→ **Material for this task**
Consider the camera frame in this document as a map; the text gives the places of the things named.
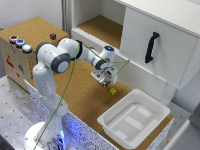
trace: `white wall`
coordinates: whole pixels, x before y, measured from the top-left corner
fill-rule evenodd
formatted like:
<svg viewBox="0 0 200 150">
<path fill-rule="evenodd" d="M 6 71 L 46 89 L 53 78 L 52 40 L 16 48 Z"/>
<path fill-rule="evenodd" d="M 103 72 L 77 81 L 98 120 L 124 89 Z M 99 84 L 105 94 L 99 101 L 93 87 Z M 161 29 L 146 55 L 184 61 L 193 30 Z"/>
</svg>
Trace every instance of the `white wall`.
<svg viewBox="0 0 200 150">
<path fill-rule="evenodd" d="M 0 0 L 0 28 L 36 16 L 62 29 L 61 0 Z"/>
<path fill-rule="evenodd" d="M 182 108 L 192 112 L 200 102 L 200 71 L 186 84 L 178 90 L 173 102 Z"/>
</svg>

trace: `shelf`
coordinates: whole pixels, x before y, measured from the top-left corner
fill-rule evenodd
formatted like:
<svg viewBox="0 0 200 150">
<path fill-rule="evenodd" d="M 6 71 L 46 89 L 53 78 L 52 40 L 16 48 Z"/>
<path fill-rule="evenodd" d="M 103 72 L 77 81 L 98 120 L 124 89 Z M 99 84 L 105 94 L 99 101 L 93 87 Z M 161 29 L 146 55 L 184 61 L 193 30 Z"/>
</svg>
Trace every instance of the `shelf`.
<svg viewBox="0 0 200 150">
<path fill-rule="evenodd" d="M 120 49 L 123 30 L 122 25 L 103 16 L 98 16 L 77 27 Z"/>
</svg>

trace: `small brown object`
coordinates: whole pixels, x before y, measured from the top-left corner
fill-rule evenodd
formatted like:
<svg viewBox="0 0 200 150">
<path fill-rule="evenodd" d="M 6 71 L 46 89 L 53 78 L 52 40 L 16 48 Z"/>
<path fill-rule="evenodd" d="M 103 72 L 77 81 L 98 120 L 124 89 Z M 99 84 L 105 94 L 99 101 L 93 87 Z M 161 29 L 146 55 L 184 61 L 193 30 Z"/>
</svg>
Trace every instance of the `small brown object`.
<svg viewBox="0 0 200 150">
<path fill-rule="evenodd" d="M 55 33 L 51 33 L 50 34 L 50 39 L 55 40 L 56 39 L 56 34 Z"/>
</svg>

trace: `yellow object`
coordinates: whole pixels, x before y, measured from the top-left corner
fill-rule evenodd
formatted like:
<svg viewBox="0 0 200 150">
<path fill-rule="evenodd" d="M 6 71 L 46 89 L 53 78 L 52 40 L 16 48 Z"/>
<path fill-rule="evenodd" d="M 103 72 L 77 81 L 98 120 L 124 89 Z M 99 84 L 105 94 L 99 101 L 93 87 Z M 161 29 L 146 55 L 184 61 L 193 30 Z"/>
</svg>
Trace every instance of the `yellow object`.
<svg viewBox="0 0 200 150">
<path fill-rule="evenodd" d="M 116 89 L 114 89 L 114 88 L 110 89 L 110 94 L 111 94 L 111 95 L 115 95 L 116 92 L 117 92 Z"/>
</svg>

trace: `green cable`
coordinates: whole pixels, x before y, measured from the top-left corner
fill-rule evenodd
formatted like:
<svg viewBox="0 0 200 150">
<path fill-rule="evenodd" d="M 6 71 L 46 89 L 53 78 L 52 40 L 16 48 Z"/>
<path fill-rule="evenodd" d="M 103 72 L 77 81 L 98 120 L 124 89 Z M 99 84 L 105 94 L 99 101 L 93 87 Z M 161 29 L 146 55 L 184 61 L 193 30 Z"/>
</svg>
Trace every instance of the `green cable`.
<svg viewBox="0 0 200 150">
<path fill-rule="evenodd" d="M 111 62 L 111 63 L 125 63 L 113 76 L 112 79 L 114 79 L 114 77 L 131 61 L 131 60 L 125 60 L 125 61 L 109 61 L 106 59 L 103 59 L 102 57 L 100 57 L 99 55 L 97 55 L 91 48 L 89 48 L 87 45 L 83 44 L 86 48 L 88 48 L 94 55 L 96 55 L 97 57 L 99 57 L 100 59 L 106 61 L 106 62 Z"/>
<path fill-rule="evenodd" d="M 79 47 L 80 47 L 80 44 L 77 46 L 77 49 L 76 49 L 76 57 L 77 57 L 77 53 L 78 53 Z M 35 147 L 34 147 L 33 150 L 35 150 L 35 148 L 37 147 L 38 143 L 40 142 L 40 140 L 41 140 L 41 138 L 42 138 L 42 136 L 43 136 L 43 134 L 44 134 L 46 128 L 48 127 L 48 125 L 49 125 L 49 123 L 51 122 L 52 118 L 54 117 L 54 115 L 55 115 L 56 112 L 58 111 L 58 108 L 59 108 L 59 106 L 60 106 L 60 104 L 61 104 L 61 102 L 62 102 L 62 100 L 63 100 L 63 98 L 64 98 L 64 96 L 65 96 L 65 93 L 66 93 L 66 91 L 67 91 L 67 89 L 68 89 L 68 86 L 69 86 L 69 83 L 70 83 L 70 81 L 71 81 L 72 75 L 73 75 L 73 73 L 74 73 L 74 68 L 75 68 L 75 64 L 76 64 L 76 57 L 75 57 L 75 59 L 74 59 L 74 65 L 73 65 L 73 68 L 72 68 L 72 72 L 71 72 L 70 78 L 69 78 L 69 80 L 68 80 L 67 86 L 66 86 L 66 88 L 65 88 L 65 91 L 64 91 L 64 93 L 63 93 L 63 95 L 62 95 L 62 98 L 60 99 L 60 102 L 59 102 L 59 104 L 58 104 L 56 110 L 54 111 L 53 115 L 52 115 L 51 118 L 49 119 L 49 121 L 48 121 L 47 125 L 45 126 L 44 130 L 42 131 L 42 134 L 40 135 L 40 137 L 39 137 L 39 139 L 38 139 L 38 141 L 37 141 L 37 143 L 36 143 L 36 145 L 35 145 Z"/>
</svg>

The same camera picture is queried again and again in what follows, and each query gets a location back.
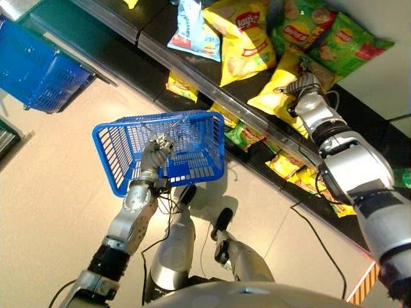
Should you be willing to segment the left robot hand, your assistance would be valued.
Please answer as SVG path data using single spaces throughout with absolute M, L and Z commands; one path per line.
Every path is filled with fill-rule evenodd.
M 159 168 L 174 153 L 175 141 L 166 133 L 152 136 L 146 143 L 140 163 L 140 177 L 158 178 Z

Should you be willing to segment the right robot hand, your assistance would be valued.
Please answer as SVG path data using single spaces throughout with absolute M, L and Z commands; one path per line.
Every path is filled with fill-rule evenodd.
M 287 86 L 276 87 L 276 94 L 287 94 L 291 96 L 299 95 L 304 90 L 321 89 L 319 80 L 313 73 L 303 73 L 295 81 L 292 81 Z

→ **Task directions**
Your answer must be every line from the entries that contains the string "Should", copied as it stands.

→ **Solution to the problem**
Should you be willing to segment the left robot hand, your assistance would be valued.
Should you be willing to segment the right robot hand, your assistance would be valued.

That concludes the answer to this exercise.